TO DO:
Output only the stretch of the listing that starts at the line containing "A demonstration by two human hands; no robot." and ends at the line containing "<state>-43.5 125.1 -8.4", reproduced exactly with both ends.
(DATA LISTING)
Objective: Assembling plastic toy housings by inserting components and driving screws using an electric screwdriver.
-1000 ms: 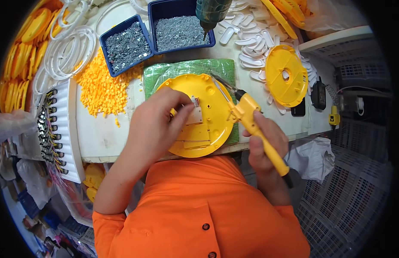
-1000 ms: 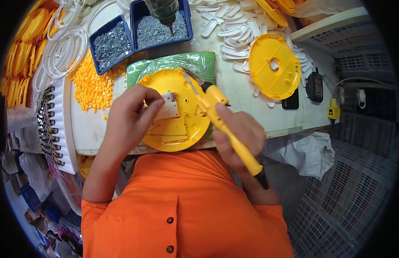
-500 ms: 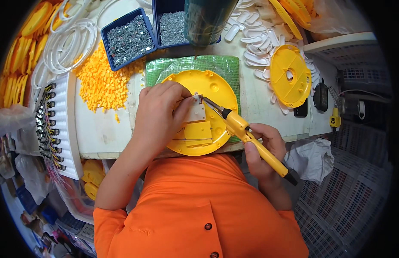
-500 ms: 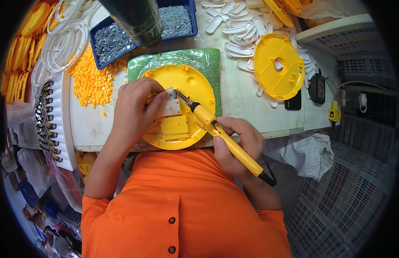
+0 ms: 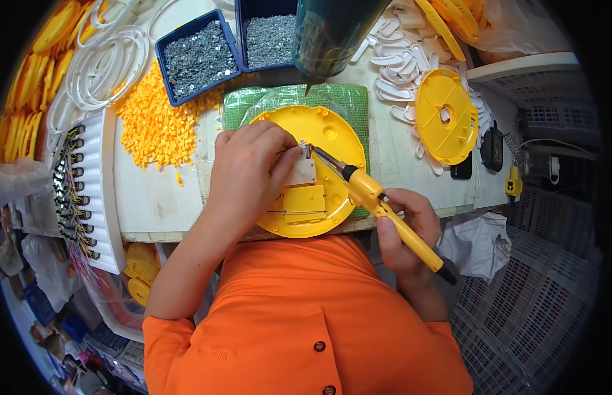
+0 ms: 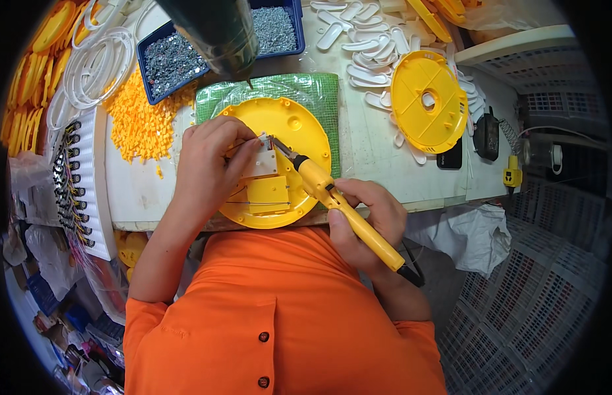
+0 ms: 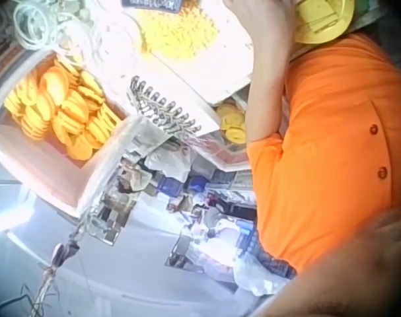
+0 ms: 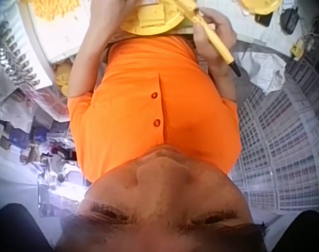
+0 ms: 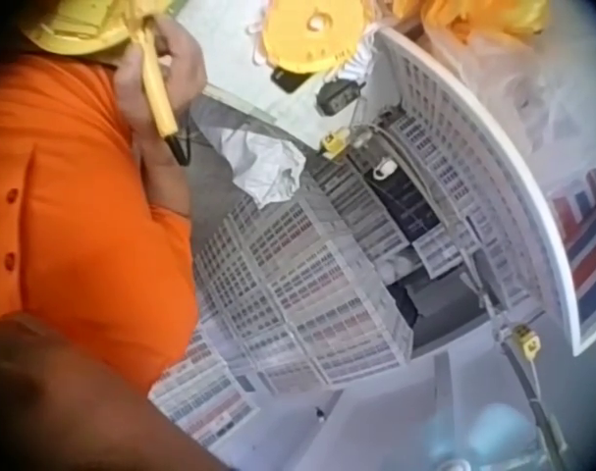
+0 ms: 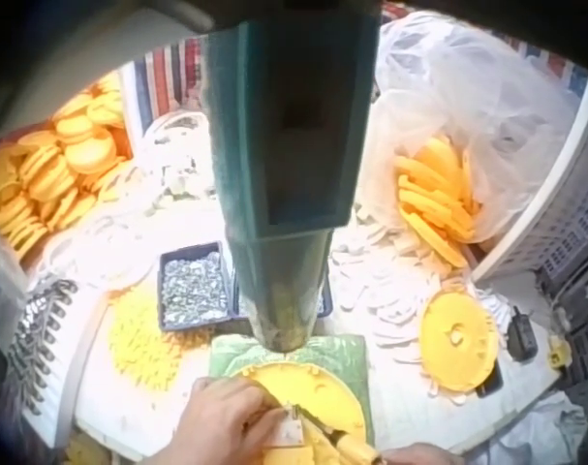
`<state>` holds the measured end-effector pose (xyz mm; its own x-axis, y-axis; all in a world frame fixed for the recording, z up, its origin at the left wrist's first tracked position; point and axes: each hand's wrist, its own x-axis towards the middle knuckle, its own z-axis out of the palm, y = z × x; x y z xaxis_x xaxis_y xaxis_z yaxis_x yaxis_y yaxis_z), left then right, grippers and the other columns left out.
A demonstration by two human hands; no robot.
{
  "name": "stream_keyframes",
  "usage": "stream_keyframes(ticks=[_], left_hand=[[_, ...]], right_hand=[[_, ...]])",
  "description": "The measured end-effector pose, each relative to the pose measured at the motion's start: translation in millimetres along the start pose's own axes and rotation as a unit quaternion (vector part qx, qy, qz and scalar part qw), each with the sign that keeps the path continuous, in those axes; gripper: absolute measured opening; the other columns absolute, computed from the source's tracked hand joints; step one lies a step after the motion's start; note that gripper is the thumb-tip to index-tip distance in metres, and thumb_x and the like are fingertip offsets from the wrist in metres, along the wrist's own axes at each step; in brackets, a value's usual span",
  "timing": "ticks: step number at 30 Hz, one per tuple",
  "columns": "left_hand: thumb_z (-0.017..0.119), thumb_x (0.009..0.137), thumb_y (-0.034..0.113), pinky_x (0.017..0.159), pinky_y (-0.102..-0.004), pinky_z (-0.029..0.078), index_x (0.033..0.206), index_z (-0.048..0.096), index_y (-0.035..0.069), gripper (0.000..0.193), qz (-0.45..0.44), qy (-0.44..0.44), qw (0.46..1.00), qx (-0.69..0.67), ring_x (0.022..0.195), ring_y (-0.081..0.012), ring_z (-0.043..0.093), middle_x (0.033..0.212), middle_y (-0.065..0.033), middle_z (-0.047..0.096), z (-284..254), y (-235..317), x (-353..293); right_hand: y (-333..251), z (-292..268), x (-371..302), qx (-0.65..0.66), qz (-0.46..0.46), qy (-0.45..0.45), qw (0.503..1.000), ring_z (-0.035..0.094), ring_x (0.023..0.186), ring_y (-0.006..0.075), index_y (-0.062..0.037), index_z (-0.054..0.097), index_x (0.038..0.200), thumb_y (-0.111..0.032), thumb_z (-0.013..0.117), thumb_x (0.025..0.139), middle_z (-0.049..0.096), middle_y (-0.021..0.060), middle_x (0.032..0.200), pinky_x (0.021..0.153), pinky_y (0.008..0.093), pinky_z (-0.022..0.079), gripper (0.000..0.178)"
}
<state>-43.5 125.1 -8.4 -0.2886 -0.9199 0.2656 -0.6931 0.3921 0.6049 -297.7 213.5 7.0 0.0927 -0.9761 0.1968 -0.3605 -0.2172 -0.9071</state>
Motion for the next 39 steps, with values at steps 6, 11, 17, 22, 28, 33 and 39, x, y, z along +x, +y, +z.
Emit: stream_keyframes(ticks=[6,11,17,22,28,33,39], left_hand=[[0.076,0.087,0.013,0.080,-0.0379,0.041,0.087,0.067,0.008,0.010,-0.003,-0.003,1.000,0.005,0.084,-0.0248,0.064,0.086,-0.0035,0.067,1,0,0],[0.076,0.087,0.013,0.081,-0.0379,0.041,0.087,0.067,0.008,0.010,0.000,-0.002,1.000,0.010,0.085,-0.0243,0.064,0.086,-0.0031,0.067,1,1,1],[0.076,0.087,0.013,0.081,-0.0381,0.041,0.086,0.067,0.008,0.010,-0.006,-0.008,1.000,0.013,0.084,-0.0243,0.064,0.086,-0.0033,0.067,0,2,1],[0.076,0.087,0.013,0.080,-0.0383,0.042,0.086,0.067,0.008,0.010,-0.005,-0.006,1.000,0.012,0.083,-0.0243,0.064,0.084,-0.0036,0.066,0,3,1],[0.077,0.086,0.013,0.080,-0.0382,0.042,0.086,0.067,0.008,0.011,-0.004,-0.007,1.000,0.014,0.083,-0.0244,0.064,0.084,-0.0034,0.066,0,2,1],[0.076,0.086,0.012,0.080,-0.0381,0.041,0.086,0.067,0.008,0.011,-0.008,-0.011,1.000,0.011,0.084,-0.0244,0.064,0.085,-0.0033,0.066,-1,3,1],[0.076,0.086,0.012,0.080,-0.0383,0.041,0.087,0.067,0.008,0.010,-0.007,-0.011,1.000,0.013,0.085,-0.0242,0.064,0.086,-0.0029,0.066,0,2,1]], right_hand=[[2,0,-2,-0.002,-0.006,0.000,1.000,0.062,0.088,0.0140,0.0053,0.056,0.122,-0.006,0.064,0.086,0.065,0.0123,0.102,0.082,0.0287,0.052,0.039],[2,-4,-2,0.007,0.000,0.023,1.000,0.061,0.085,0.0140,0.0052,0.055,0.124,-0.007,0.063,0.088,0.064,0.0114,0.101,0.080,0.0282,0.052,0.039],[0,-6,2,0.039,0.047,0.065,0.996,0.061,0.082,0.0138,0.0053,0.055,0.125,-0.009,0.063,0.088,0.063,0.0099,0.097,0.078,0.0277,0.052,0.041],[-2,-11,9,0.121,0.101,0.073,0.985,0.062,0.084,0.0127,0.0057,0.059,0.121,-0.010,0.064,0.086,0.064,0.0099,0.101,0.078,0.0267,0.052,0.039],[0,-8,13,0.145,0.070,0.044,0.986,0.060,0.084,0.0097,0.0054,0.064,0.116,-0.004,0.065,0.088,0.068,0.0074,0.098,0.078,0.0250,0.050,0.030],[7,-5,12,0.126,0.063,0.010,0.990,0.062,0.087,0.0108,0.0056,0.064,0.117,-0.005,0.065,0.088,0.068,0.0085,0.101,0.081,0.0254,0.051,0.031],[4,-5,13,0.116,0.047,0.013,0.992,0.062,0.086,0.0109,0.0056,0.063,0.117,-0.007,0.065,0.088,0.067,0.0087,0.100,0.081,0.0257,0.051,0.032]])
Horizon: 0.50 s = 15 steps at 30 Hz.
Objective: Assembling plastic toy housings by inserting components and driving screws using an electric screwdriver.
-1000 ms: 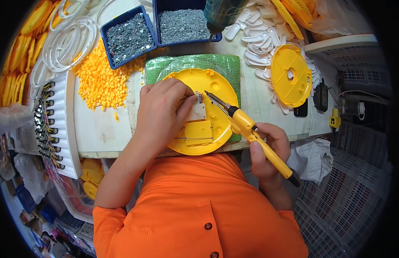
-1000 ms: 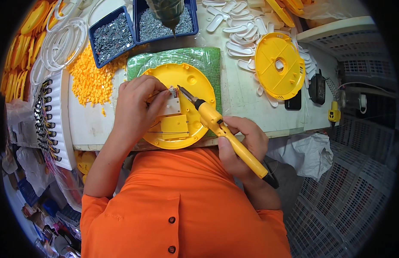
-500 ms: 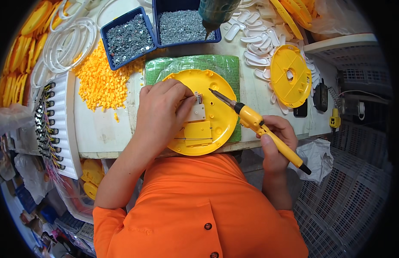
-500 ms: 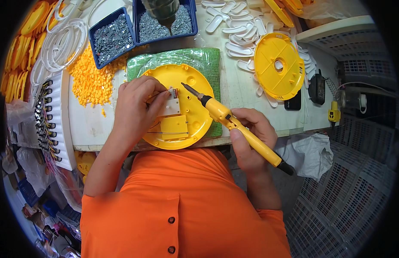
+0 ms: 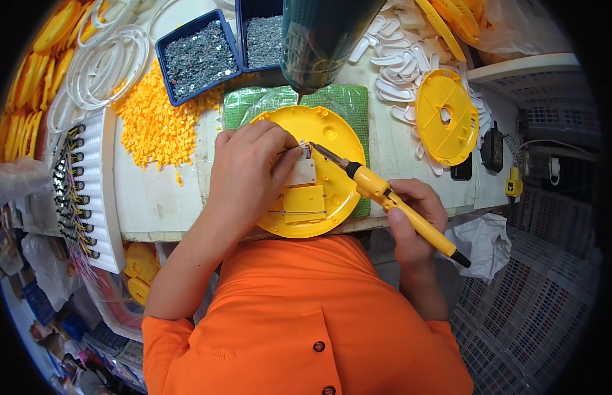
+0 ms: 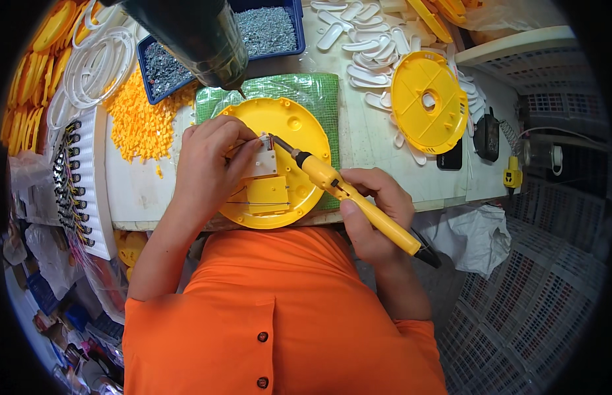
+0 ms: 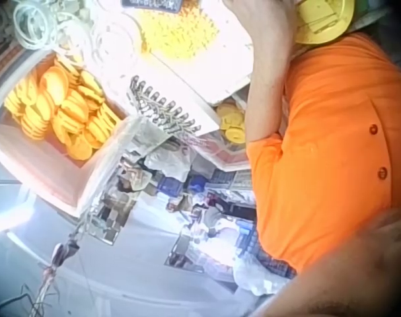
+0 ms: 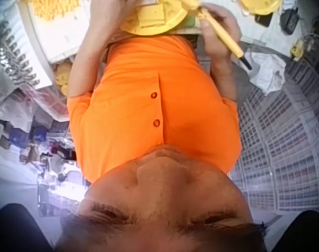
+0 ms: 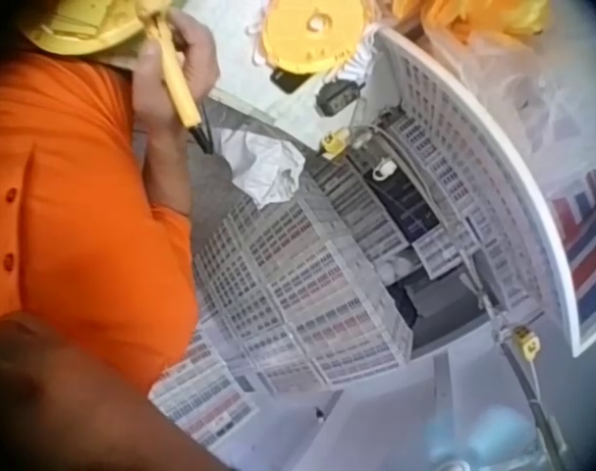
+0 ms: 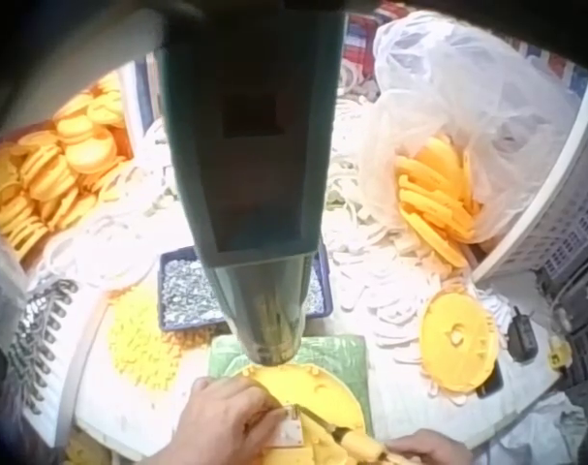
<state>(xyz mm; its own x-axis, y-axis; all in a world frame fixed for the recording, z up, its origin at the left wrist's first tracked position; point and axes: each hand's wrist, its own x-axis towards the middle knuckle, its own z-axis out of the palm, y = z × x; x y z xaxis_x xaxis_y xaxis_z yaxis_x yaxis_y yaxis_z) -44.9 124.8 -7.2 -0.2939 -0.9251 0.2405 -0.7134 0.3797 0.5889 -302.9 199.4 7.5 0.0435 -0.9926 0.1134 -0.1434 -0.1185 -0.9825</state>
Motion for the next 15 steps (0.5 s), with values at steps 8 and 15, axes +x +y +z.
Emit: stream_keyframes(ticks=[8,15], left_hand=[[0.077,0.086,0.013,0.080,-0.0388,0.042,0.086,0.066,0.008,0.012,0.001,0.001,1.000,0.004,0.085,-0.0243,0.064,0.086,-0.0029,0.066,-0.6,0.8,0.1],[0.077,0.086,0.013,0.080,-0.0389,0.042,0.085,0.066,0.008,0.012,0.005,0.004,1.000,0.009,0.084,-0.0248,0.064,0.085,-0.0032,0.066,-1.4,2.0,0.3]], right_hand=[[-6.9,-2.3,0.0,0.039,0.023,0.045,0.998,0.060,0.086,0.0107,0.0068,0.064,0.117,-0.006,0.063,0.089,0.067,0.0088,0.101,0.079,0.0251,0.050,0.030],[-3.2,-8.3,-0.7,0.070,0.035,0.066,0.995,0.060,0.088,0.0111,0.0078,0.064,0.117,-0.009,0.060,0.092,0.066,0.0093,0.101,0.081,0.0258,0.050,0.030]])
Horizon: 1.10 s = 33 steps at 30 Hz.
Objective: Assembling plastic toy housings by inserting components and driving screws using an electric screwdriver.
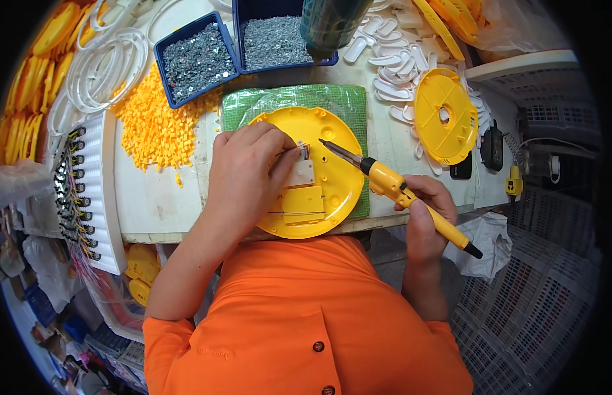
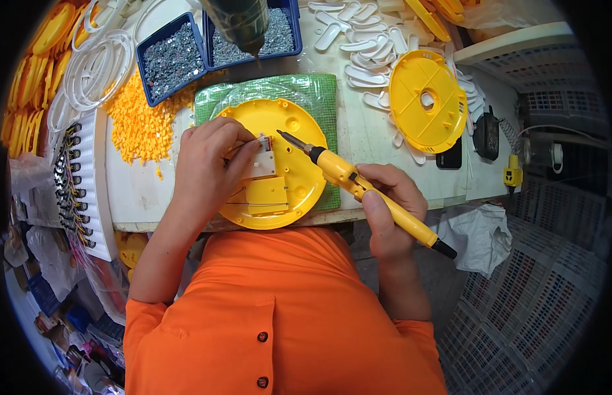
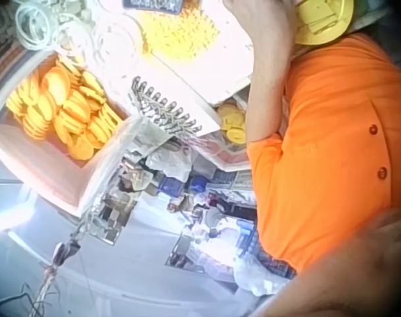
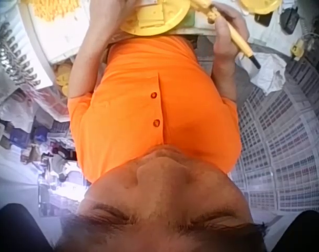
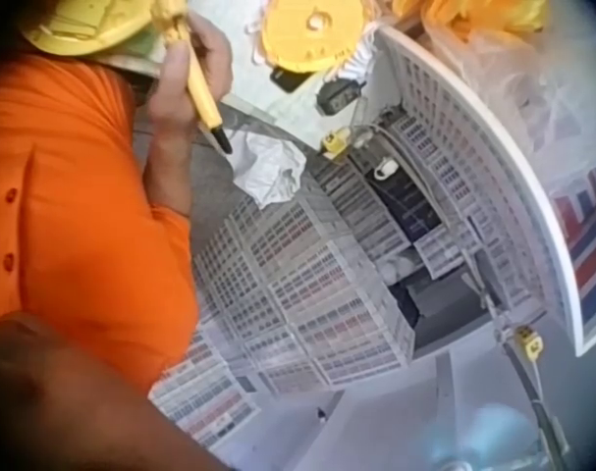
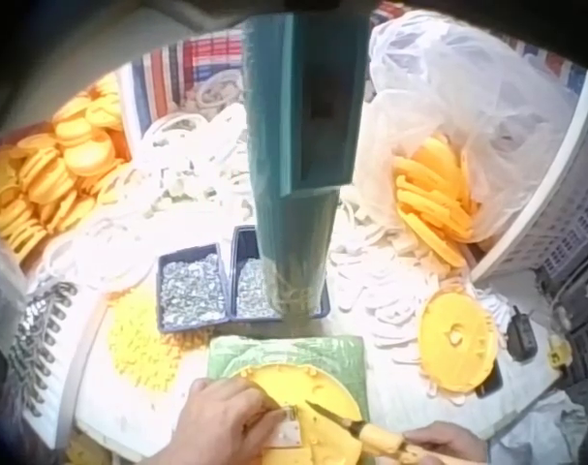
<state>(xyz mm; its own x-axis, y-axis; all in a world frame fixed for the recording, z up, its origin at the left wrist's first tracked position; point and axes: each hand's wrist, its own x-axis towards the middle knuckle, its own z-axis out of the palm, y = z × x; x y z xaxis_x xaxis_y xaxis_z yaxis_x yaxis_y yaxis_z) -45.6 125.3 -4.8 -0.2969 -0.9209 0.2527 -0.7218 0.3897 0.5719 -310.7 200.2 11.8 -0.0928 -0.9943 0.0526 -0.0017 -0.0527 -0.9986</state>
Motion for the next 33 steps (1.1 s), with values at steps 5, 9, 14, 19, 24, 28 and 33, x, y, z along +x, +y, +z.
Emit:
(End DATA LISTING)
COMPLETED EXERCISE:
A demonstration by two human hands; no robot.
{
  "name": "stream_keyframes",
  "usage": "stream_keyframes(ticks=[_], left_hand=[[_, ...]], right_hand=[[_, ...]])",
  "description": "The measured end-effector pose, each relative to the pose measured at the motion's start: translation in millimetres along the start pose's own axes and rotation as a unit quaternion (vector part qx, qy, qz and scalar part qw), each with the sign that keeps the path continuous, in those axes; gripper: absolute measured opening; the other columns absolute, computed from the source's tracked hand joints; step one lies a step after the motion's start; note that gripper is the thumb-tip to index-tip distance in metres, and thumb_x and the like are fingertip offsets from the wrist in metres, along the wrist's own axes at each step; in brackets, a value's usual span",
  "timing": "ticks: step number at 30 Hz, one per tuple",
  "columns": "left_hand: thumb_z (-0.017..0.119), thumb_x (0.009..0.137), thumb_y (-0.034..0.113), pinky_x (0.017..0.159), pinky_y (-0.102..-0.004), pinky_z (-0.029..0.078), index_x (0.033..0.206), index_z (-0.048..0.096), index_y (-0.035..0.069), gripper (0.000..0.193), qz (-0.45..0.44), qy (-0.44..0.44), qw (0.46..1.00), qx (-0.69..0.67), ring_x (0.022..0.195), ring_y (-0.081..0.012), ring_z (-0.043..0.093), middle_x (0.033..0.212), middle_y (-0.065..0.033), middle_z (-0.047..0.096), z (-284..254), y (-235..317), x (-353..293); right_hand: y (-333..251), z (-292..268), x (-371..302), qx (-0.65..0.66), qz (-0.46..0.46), qy (-0.45..0.45), qw (0.503..1.000), ring_z (-0.035..0.094), ring_x (0.023..0.186), ring_y (-0.006..0.075), index_y (-0.062..0.037), index_z (-0.054..0.097), index_x (0.038..0.200), thumb_y (-0.111..0.032), thumb_z (-0.013..0.117), thumb_x (0.025..0.139), middle_z (-0.049..0.096), middle_y (-0.021..0.060), middle_x (0.032..0.200), pinky_x (0.021..0.153), pinky_y (0.008..0.093), pinky_z (-0.022..0.079), gripper (0.000..0.178)"
}
<state>-43.5 125.1 -8.4 -0.2886 -0.9199 0.2656 -0.6931 0.3921 0.6049 -297.7 213.5 7.0 0.0927 -0.9761 0.1968 -0.3605 -0.2172 -0.9071</state>

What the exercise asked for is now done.